(Stored data entries)
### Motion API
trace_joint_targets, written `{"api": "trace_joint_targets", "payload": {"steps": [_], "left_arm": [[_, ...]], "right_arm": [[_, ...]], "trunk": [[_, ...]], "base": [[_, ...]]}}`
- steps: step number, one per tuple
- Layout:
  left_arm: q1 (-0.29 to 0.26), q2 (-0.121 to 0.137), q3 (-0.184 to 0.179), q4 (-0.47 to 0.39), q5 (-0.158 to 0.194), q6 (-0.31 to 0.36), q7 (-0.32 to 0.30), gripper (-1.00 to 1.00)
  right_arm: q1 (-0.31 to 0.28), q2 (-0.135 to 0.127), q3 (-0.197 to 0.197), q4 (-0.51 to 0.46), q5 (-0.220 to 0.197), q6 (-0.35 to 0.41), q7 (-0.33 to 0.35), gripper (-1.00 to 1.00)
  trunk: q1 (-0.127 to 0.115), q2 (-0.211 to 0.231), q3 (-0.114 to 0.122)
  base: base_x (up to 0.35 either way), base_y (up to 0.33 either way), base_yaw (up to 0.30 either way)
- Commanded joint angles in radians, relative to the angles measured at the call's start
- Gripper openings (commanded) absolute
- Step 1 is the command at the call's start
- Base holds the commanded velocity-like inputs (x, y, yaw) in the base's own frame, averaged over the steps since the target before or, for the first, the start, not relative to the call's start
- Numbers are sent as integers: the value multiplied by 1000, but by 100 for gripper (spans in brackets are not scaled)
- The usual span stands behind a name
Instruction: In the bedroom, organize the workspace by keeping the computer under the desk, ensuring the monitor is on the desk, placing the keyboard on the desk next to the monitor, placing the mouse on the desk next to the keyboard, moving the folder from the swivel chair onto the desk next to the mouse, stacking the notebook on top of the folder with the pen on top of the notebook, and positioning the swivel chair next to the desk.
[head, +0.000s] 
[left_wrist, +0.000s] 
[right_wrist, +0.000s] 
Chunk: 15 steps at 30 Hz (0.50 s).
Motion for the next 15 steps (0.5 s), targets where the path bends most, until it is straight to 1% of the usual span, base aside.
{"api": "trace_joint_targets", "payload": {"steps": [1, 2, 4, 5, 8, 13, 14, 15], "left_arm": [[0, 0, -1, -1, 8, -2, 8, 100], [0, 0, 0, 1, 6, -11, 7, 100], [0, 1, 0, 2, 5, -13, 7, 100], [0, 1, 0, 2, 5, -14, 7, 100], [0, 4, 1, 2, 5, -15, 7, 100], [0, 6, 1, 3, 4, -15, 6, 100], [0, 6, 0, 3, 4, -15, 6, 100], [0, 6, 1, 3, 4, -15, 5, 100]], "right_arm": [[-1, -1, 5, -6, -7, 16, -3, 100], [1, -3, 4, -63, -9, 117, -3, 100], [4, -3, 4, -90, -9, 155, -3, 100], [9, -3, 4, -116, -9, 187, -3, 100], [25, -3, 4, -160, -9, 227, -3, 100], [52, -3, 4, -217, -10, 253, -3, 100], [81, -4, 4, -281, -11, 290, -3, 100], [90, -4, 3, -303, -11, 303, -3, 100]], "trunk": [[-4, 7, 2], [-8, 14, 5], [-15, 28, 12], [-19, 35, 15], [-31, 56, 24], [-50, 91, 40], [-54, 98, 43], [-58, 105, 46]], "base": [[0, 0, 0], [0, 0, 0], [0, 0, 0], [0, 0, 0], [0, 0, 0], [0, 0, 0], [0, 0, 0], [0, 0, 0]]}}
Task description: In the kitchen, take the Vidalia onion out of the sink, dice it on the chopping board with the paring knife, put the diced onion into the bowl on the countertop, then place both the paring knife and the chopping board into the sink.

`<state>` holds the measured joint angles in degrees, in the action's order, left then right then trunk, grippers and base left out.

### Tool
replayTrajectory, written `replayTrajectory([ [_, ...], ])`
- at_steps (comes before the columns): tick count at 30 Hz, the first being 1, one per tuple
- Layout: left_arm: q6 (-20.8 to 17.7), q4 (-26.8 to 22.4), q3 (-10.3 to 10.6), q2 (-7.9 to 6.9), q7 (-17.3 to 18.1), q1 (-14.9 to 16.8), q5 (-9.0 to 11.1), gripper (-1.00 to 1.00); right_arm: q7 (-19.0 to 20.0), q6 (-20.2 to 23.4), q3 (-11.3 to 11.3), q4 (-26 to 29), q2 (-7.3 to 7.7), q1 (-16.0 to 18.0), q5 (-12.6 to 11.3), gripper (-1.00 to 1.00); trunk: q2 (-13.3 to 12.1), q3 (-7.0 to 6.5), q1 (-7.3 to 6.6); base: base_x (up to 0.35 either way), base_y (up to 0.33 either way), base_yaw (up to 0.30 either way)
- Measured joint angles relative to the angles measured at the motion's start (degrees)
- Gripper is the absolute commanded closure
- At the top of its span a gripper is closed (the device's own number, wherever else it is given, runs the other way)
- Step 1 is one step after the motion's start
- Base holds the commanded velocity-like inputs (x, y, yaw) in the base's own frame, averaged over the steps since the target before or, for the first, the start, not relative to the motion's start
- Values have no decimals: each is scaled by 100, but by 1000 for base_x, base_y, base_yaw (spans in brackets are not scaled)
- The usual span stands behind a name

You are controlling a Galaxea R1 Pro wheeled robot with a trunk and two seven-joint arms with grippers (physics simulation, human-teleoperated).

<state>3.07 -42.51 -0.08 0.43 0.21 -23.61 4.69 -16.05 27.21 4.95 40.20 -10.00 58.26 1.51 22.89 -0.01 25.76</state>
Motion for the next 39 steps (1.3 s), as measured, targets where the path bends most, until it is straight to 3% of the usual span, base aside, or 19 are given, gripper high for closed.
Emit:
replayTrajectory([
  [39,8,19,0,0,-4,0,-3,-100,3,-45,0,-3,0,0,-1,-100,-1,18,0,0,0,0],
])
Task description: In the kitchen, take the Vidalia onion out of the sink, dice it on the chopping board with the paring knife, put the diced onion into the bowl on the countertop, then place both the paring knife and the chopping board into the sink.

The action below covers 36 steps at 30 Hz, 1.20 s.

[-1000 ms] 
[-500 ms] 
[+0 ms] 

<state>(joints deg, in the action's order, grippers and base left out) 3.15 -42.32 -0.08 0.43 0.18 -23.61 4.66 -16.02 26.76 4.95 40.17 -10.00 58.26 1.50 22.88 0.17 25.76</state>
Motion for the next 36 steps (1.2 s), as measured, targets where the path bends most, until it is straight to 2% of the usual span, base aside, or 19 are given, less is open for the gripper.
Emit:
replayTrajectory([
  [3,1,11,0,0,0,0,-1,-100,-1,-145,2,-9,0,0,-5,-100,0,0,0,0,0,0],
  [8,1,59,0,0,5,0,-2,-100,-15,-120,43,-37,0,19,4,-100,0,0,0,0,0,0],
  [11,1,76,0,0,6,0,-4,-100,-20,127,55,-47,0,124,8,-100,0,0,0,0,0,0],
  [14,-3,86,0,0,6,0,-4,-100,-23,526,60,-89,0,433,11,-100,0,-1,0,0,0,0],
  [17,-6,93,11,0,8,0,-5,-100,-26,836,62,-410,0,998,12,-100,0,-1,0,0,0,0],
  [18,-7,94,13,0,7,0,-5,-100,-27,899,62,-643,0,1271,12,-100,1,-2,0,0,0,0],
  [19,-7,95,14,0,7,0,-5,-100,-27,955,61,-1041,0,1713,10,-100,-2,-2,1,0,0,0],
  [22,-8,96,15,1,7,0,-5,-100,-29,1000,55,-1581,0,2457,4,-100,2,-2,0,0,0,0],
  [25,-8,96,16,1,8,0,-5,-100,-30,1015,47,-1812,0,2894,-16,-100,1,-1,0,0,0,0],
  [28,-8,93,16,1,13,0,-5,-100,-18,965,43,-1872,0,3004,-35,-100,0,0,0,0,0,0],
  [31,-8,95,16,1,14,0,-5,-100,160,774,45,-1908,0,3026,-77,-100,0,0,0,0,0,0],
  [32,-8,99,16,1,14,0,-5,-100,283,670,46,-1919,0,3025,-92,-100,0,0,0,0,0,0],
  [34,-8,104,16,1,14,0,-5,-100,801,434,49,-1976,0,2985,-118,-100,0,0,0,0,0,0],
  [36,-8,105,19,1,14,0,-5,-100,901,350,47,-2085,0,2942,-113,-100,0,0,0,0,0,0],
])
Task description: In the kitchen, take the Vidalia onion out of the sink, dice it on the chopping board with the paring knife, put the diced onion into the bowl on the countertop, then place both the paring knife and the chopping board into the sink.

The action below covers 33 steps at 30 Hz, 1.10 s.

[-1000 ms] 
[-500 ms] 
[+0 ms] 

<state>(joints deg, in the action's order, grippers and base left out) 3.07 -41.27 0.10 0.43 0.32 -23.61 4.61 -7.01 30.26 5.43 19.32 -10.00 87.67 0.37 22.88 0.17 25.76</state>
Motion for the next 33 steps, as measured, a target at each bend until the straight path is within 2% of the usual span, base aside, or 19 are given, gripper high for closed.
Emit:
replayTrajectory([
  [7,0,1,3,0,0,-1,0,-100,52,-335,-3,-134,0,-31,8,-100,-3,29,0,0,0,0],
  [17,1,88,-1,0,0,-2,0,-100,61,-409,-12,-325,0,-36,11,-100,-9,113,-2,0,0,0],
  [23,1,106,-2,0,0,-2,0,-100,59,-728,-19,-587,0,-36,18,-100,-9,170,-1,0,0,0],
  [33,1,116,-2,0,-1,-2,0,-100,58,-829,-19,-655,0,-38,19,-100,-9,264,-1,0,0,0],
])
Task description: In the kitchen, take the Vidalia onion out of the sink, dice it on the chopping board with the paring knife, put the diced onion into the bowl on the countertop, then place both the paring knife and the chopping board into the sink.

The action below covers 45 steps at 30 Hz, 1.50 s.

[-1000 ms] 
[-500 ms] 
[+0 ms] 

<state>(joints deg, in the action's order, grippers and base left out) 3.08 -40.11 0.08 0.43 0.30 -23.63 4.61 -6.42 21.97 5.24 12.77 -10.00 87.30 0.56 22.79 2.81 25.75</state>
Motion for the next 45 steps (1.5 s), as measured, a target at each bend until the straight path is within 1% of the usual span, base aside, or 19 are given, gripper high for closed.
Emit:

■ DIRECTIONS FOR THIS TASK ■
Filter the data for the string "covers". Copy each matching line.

■ TASK ANSWER ■
The action below covers 36 steps at 30 Hz, 1.20 s.
The action below covers 33 steps at 30 Hz, 1.10 s.
The action below covers 45 steps at 30 Hz, 1.50 s.

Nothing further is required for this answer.